L'indépendance du Kosovo est le dernier maillon de la chaîne que représente la dissolution de l'ancienne Yougoslavie. Le Kosovo comme ses voisins font donc face à des problèmes communs. Ce sont des « Etats inachevés », selon le mot de M. Veton Surroi, intellectuel kosovar qui a fondé Koha Ditore, le principal quotidien du pays. Le Kosovo est inachevé dans la mesure où il demeure sous supervision internationale, via la MINUK et Eulex, et parce qu'il poursuit sa quête de reconnaissance : 73 Etats ont déjà reconnu sa souveraineté, dont la Macédoine, le Monténégro et l'Albanie, mais ni la Grèce ni la Serbie ne l'ont encore fait. De même, la Bosnie-Herzégovine est un Etat inachevé, puisque sa Constitution est en suspens, et pour cause : les constitutions rédigées dans ces pays avaient pour objectif de réaliser la paix, et non d'établir un système de gouvernance démocratique. La Constitution bosniaque issue des accords de Dayton vise à instaurer la paix par la séparation de deux entités, l'une serbe et l'autre croato-musulmane, qui coexistent au moyen d'un millefeuille institutionnel d'une complexité inouïe. Le blocage actuel en est la conséquence. Comme dans Une lettre perdue, pièce de l'auteur roumain Ion Caragiale, deux positions s'affrontent : celle de M. Silajdžić, qui souhaite réunifier les deux entités tout en conservant la Constitution, et celle de M. Dodik, pour qui la séparation doit être maintenue et la Constitution révisée. La Serbie elle-même, ne reconnaissant pas la souveraineté du Kosovo et, de ce fait, étant incertaine de ses propres frontières, est un Etat inachevé, comme l'est la Macédoine, qui continue de lutter pour faire reconnaître son nom – condition de son entrée dans l'OTAN et dans l'Union européenne.

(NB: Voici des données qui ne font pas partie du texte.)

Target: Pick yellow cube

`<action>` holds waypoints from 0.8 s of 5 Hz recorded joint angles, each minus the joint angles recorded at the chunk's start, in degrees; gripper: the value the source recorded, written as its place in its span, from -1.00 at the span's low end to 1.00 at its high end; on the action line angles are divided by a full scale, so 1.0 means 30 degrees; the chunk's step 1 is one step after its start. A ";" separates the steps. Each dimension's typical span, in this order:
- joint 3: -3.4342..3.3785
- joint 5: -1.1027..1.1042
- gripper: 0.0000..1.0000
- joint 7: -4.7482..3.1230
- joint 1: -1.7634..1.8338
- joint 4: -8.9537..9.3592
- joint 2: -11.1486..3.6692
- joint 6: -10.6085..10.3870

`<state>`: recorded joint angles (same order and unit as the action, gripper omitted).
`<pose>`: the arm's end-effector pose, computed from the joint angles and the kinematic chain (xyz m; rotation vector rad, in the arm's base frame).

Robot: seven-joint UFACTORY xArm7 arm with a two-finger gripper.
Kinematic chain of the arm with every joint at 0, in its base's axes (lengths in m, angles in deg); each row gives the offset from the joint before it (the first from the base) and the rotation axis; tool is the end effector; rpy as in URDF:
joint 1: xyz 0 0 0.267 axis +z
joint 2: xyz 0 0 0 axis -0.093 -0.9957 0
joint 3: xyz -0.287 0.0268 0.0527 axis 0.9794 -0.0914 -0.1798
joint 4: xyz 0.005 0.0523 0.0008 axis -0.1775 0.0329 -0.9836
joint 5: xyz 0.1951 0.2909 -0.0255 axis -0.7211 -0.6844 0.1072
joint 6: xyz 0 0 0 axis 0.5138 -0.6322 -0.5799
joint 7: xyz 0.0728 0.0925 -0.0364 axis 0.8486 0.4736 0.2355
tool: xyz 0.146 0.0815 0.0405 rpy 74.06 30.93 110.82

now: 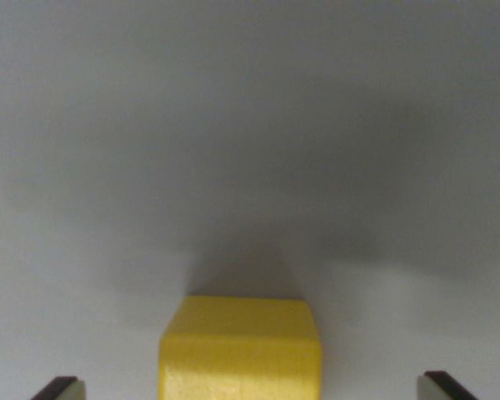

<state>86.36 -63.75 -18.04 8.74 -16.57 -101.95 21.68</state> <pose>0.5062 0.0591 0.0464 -3.1141 -0.0490 0.0933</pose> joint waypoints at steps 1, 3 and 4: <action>-0.0043 -0.0011 -1.00 0.0029 0.0035 0.0278 -0.0277 -0.0508; -0.0076 -0.0020 -1.00 0.0052 0.0063 0.0497 -0.0495 -0.0908; -0.0076 -0.0020 -1.00 0.0052 0.0063 0.0497 -0.0495 -0.0908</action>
<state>86.13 -63.81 -17.89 8.93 -15.08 -103.43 18.96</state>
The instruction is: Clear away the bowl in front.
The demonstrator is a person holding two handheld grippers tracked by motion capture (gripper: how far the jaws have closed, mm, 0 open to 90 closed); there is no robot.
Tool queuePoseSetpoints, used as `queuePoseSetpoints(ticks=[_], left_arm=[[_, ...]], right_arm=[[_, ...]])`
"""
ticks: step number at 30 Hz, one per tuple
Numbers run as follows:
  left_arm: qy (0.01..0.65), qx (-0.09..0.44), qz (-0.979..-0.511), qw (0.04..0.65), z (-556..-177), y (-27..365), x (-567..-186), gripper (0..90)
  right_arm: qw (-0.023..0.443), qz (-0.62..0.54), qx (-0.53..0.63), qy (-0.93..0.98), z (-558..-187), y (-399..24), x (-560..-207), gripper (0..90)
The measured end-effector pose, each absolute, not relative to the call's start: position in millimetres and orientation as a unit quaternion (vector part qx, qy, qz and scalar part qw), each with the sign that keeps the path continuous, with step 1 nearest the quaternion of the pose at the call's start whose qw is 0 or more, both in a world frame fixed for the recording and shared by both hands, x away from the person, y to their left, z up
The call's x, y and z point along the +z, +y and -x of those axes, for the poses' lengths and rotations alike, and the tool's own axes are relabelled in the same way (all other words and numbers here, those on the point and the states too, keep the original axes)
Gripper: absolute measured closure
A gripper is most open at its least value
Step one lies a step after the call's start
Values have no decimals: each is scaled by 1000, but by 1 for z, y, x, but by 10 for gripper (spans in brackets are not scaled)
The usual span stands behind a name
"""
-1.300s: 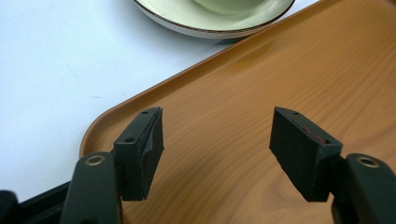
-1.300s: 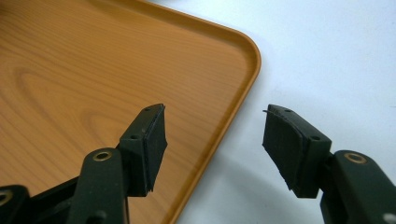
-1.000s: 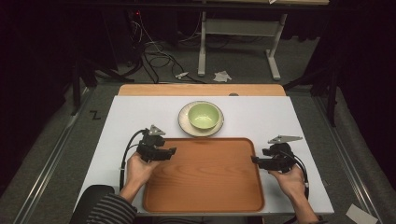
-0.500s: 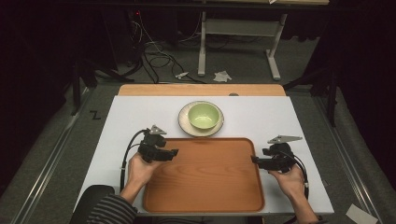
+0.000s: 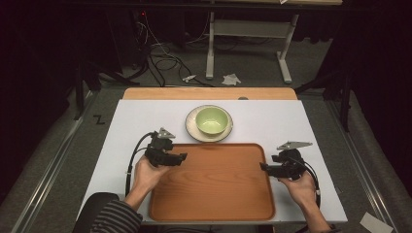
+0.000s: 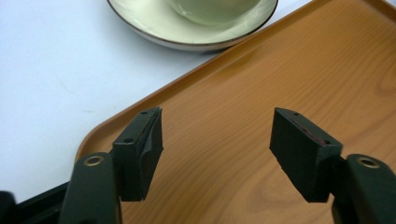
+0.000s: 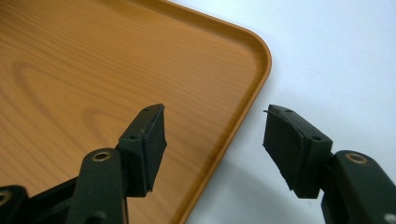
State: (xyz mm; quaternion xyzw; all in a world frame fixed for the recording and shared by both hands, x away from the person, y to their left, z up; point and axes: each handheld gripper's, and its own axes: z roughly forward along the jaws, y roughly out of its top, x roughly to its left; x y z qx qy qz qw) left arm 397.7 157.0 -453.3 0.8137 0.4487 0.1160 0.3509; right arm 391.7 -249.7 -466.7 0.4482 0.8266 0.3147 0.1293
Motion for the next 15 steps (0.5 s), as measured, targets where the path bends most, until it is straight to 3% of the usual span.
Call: queuePoseSetpoints(ticks=[15], left_arm=[[432, 116, -814, 372, -411, 159, -417, 366]], right_arm=[[128, -448, 309, 829, -392, -247, -468, 404]])
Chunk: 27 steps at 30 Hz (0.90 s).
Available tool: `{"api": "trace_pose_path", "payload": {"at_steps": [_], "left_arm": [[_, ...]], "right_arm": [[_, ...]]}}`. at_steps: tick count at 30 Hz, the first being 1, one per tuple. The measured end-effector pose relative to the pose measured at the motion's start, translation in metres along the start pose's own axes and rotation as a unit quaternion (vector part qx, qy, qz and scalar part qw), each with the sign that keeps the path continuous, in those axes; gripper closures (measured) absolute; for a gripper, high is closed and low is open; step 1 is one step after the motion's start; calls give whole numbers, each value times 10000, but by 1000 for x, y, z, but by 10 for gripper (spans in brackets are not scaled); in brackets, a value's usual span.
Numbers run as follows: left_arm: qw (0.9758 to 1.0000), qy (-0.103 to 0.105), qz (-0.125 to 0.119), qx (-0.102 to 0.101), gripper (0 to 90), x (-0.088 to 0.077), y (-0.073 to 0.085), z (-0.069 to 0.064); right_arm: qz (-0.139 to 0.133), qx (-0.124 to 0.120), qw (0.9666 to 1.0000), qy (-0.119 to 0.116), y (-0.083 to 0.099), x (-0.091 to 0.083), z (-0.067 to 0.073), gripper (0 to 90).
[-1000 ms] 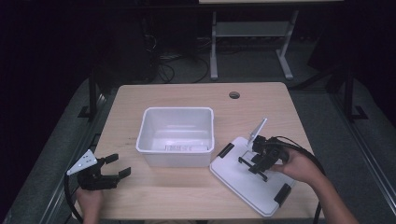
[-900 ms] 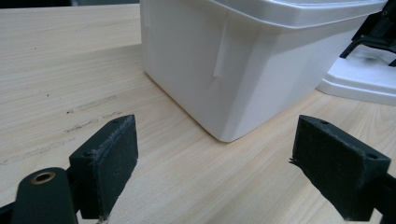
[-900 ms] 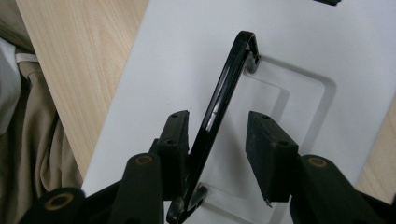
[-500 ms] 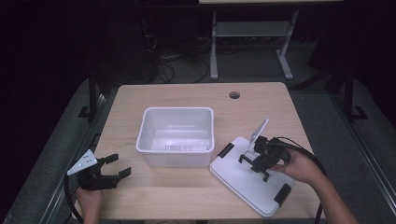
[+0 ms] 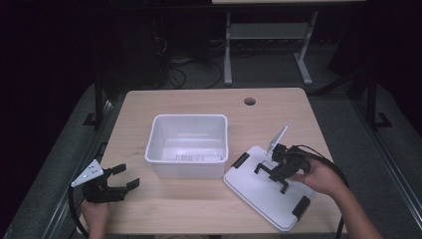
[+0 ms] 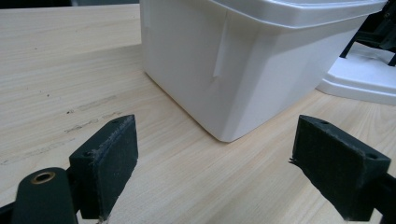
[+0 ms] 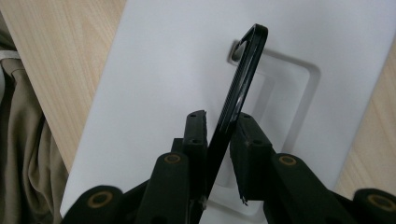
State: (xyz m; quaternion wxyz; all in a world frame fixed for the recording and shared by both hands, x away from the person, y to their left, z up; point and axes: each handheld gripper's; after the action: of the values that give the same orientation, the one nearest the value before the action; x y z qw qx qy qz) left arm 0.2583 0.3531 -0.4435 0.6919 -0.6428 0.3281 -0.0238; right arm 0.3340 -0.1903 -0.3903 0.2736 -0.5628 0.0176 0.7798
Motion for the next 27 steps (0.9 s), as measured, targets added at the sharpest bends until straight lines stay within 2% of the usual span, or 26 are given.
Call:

Dans un tel contexte régional, l'indépendance du Kosovo est-elle un facteur de stabilité ou le contraire ? Il n'est pas évident qu'elle aggrave l'instabilité. Les voisins les plus vulnérables que sont le Monténégro et la Macédoine ont d'ailleurs été les premiers à reconnaître l'indépendance du Kosovo. En revanche, la relation avec la Serbie demeure problématique, et le Kosovo est susceptible d'être invoqué comme précédent par les Serbes de Bosnie qui revendiquent l'indépendance de la Republika Srpska – une posture purement rhétorique et sans avenir concret. A preuve, M. Dodik a étayé ses aspirations indépendantistes avec l'exemple du Monténégro comme avec celui du Kosovo, appuyant l'indépendance du premier, refusant celle du second et invoquant dans les deux cas un précédent justifiant la souveraineté de son entité. Ajoutons enfin que l'histoire est riche de gangsters et de terroristes devenus dirigeants politiques, qu'il s'agisse de Gerry Adams en Irlande ou de Menahem Begin en Israël. One man's terrorist is another man's freedom fighter : le terroriste des uns est le libérateur des autres, disent les Anglais. L'essentiel consiste à savoir comment, après le conflit, intégrer les factions violentes au processus politique. Ainsi, en Macédoine, la guérilla lancée en 2000 sur le modèle de l'UČK par M. Ahmeti a rapidement été désamorcée par la communauté internationale, M. Ahmeti participant ensuite avec le parti socialiste à un gouvernement de coalition – surnommé Guns'n Roses – qui, s'agissant de la relation avec la Grèce et l'Europe, a donné de bien meilleurs résultats que le gouvernement nationaliste albanais, par exemple, beaucoup plus intransigeant.
Venons-en pour conclure à la relation entre le Kosovo et la Serbie. M. Milošević avait d'abord imposé une sorte d'apartheid au Kosovo. M. Kostunica a ensuite choisi le statu quo, prétendant que le Kosovo était serbe tout en envisageant en coulisses des hypothèses de partage territorial. La phase actuelle est la plus prometteuse : suite à la décision de la Cour internationale de justice selon laquelle l'indépendance du Kosovo n'est pas contraire au droit international, M. Tadić, le président serbe le plus pro-européen, a, tout en conservant la même position de principe, adopté une attitude pragmatique à l'égard du Kosovo, proposant notamment aux Nations unies une résolution commune avec l'Union européenne visant à ouvrir des négociations directes entre Belgrade et Priština. Cette démarche réaliste, potentiellement risquée au plan électoral, s'explique principalement par la nécessité pour la Serbie d'entretenir des relations apaisées avec l'ensemble de ses voisins dans la perspective de rejoindre l'Union européenne. Cette ambition européenne de la Serbie explique les gestes de réconciliation avec la Croatie d'abord, la Bosnie ensuite et, enfin, avec le Kosovo. Et certains milieux nationalistes en Serbie exploitent déjà le rapport Marty pour torpiller cette démarche.